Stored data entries
◆ ◆ ◆

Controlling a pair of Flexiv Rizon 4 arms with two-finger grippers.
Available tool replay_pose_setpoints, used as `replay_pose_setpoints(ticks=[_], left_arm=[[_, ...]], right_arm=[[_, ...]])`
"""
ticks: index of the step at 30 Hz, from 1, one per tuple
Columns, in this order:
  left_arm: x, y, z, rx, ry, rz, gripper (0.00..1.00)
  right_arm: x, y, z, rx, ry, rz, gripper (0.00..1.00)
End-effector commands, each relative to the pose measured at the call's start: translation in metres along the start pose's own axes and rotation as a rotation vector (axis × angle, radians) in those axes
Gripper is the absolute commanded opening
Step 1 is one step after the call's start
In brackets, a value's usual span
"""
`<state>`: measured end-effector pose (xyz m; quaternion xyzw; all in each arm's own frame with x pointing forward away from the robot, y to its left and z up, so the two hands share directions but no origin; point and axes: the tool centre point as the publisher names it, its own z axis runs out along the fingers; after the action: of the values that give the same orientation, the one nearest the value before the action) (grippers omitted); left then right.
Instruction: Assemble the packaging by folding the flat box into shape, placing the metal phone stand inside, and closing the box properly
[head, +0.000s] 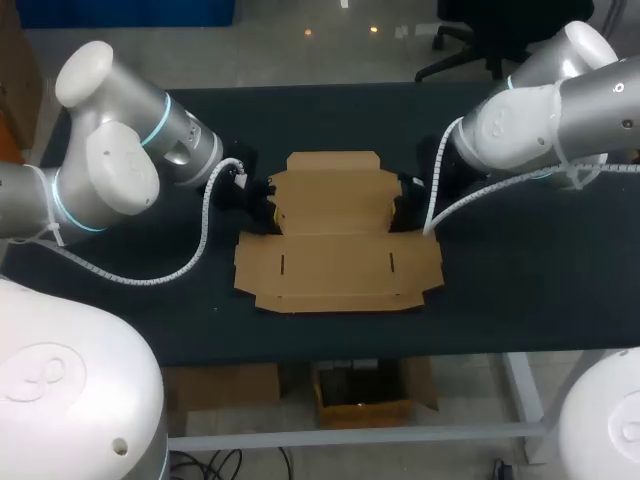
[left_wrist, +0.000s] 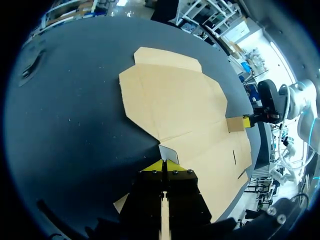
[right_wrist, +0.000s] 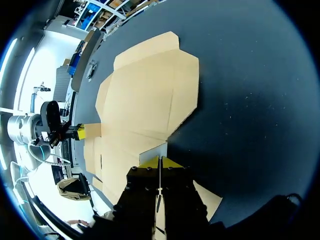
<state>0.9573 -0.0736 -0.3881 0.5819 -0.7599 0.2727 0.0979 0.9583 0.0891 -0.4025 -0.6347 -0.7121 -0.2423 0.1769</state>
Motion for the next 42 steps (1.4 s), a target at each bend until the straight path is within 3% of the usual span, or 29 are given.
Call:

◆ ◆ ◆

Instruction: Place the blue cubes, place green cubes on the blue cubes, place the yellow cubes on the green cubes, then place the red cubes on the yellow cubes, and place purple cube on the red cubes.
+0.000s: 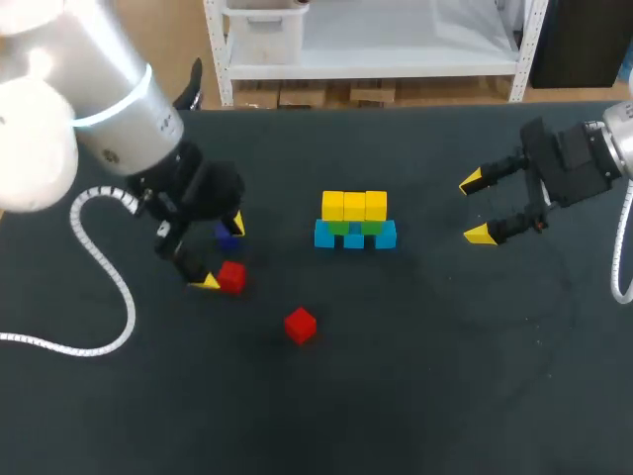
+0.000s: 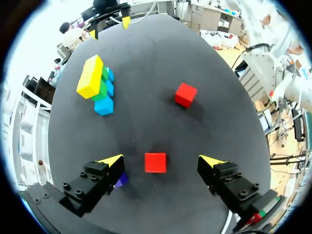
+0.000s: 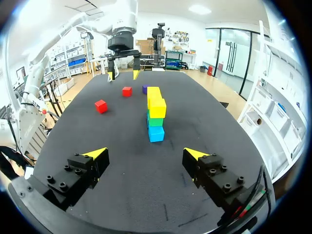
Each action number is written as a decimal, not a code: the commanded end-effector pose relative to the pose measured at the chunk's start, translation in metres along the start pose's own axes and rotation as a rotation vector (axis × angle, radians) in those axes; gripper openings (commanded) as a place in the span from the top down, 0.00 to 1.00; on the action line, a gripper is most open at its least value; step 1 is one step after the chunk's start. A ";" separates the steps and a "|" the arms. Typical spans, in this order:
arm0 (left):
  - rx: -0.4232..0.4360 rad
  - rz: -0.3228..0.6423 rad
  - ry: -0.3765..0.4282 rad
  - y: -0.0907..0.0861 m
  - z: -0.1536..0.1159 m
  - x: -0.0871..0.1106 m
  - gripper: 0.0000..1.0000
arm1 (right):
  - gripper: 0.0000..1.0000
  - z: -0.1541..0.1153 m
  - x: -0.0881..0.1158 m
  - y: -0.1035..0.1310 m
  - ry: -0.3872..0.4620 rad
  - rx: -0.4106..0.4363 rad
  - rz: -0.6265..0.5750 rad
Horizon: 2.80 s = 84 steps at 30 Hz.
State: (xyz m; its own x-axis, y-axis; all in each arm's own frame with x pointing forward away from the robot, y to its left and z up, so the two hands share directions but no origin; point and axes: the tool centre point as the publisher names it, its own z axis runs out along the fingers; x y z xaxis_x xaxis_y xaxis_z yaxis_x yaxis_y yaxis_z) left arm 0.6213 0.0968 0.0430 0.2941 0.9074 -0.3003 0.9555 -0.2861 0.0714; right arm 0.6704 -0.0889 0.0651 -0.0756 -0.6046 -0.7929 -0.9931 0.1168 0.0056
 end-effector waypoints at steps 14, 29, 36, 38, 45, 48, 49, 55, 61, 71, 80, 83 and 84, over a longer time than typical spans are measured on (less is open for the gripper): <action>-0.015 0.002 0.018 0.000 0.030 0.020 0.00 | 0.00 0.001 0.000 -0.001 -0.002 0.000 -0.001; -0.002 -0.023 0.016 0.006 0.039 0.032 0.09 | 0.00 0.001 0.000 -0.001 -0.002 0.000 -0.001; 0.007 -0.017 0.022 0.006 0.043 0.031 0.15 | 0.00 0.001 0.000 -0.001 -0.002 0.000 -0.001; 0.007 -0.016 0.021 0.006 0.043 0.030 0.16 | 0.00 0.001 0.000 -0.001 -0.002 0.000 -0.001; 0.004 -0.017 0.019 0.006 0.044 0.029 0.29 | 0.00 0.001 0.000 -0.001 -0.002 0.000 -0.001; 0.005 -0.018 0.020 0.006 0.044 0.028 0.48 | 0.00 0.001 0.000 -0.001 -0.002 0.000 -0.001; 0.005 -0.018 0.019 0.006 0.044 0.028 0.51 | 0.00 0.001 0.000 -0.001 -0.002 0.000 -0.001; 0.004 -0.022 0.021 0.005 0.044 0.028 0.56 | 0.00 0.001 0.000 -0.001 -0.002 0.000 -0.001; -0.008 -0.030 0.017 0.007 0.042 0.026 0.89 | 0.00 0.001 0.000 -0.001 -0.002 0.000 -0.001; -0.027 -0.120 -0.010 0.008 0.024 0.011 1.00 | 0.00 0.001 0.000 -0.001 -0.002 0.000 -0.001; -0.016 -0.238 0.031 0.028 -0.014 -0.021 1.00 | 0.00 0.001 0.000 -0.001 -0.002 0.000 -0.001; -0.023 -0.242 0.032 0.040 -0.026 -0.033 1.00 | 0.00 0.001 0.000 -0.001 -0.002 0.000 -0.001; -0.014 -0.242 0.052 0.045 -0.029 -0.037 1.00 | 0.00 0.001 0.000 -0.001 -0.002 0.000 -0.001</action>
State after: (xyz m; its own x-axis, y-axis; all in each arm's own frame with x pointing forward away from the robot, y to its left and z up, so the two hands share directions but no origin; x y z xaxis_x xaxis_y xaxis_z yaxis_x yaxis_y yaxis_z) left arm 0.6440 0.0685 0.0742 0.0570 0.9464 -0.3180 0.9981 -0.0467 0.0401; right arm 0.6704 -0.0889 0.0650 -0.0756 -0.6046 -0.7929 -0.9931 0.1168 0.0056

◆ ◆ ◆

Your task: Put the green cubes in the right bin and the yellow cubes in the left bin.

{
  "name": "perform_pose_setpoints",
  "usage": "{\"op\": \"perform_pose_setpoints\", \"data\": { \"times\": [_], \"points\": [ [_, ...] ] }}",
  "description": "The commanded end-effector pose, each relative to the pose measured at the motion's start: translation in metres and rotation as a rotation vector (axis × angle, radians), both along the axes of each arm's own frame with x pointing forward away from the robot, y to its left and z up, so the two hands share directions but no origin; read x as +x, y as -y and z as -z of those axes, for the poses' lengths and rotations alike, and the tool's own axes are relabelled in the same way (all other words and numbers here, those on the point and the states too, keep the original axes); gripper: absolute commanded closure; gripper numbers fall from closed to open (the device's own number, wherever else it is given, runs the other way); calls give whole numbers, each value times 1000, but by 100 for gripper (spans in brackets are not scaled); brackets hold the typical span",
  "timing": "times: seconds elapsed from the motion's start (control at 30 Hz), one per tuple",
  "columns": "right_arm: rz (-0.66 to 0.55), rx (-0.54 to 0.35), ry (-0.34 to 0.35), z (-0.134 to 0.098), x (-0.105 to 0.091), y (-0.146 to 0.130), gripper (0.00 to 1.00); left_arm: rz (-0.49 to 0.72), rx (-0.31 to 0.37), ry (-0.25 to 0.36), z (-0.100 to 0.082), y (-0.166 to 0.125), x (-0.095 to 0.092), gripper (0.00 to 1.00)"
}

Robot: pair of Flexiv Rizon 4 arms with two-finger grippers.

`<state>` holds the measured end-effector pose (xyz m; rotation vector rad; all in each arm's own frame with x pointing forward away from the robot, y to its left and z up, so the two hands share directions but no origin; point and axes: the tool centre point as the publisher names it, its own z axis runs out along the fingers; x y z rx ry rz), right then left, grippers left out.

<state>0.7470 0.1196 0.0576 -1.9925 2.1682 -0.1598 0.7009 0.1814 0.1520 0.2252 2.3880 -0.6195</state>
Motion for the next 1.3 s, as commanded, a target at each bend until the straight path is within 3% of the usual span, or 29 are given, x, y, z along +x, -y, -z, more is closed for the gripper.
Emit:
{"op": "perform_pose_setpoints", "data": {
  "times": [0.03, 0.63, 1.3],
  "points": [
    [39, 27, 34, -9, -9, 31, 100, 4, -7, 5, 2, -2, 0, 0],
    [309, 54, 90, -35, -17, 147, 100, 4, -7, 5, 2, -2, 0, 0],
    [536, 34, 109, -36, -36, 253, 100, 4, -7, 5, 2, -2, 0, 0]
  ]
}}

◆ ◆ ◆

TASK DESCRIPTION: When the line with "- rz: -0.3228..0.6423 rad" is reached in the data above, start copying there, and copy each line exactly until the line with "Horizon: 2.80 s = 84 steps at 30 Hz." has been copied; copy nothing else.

EXERCISE RESPONSE:
  - rz: -0.3228..0.6423 rad
  - ry: -0.3765..0.4282 rad
  - y: -0.0907..0.0861 m
  - z: -0.1536..0.1159 m
  - x: -0.0871..0.1106 m
  - gripper: 0.0000..1.0000
arm1 (right):
  - gripper: 0.0000..1.0000
  - z: -0.1541..0.1153 m
  - x: -0.0881..0.1158 m
  - y: -0.1035..0.1310 m
  - ry: -0.3872..0.4620 rad
  - rx: -0.4106..0.4363 rad
  - rz: -0.6265..0.5750 rad
Horizon: 2.80 s = 84 steps at 30 Hz.

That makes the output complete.